The devil is not in the details. It's in the entire conception of the Iran deal, animated by President Obama's fantastical belief that he, uniquely, could achieve detente with a fanatical Islamist regime whose foundational purpose is to cleanse the Middle East of the poisonous corruption of American power and influence.
In pursuit of his desire to make the Islamic Republic into an accepted, normalized "successful regional power," Obama decided to take over the nuclear negotiations.
Then, Tehran was reeling — the rial plunging, inflation skyrocketing, the economy contracting — under a regime of international sanctions painstakingly constructed over a decade.
Then, instead of welcoming Congress' attempt to tighten sanctions to increase the pressure on the mullahs, Obama began the negotiations by loosening sanctions, injecting billions into the Iranian economy (which began growing again in 2014) and conceding an Iranian right to enrich uranium.
It's been downhill ever since.
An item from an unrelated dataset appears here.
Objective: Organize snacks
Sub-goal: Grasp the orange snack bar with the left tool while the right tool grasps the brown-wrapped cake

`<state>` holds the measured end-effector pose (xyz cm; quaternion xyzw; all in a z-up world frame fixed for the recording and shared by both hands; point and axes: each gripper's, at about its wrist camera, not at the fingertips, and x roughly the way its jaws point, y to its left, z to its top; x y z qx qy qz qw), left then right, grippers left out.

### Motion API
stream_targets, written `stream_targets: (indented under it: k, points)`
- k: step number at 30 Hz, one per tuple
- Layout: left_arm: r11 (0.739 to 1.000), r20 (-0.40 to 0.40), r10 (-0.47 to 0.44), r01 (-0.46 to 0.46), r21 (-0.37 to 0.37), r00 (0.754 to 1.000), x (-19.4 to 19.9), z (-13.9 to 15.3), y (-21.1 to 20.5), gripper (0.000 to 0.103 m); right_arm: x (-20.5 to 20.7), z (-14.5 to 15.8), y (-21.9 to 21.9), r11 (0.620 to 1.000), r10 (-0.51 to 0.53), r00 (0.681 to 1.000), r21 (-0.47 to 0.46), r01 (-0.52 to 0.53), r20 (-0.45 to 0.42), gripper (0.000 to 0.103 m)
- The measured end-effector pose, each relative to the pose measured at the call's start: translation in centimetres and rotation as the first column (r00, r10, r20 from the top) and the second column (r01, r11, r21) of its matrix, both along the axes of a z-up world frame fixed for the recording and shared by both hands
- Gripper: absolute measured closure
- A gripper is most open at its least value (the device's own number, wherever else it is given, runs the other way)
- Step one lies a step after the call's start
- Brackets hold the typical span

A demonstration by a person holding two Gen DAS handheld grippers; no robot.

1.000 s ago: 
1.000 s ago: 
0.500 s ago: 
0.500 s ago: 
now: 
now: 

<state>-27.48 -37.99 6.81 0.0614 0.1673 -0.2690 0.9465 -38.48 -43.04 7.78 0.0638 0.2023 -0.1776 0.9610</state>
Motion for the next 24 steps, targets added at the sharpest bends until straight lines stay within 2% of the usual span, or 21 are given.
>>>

Desperate for a legacy deal, Obama has played the supplicant, abandoning every red line his administration had declared essential to any acceptable deal.
Inspections:They were to be anywhere, anytime, unimpeded. Now? Total cave. Unfettered access has become "managed access." Nuclear inspectors will have to negotiate and receive Iranian approval for inspections. Which allows them denial and/or crucial delay for concealing any clandestine activities.
To give a flavor of the degree of our capitulation, the administration played Iran's lawyer on this one, explaining that, after all, "the United States of America wouldn't allow anybody to get into every military site, so that's not appropriate."
Apart from the absurdity of morally equating America with the world's foremost sponsor of terrorism, if we were going to parrot Iran's position, why wait 19 months to do so — after repeatedly insisting on free access as essential to any inspection regime?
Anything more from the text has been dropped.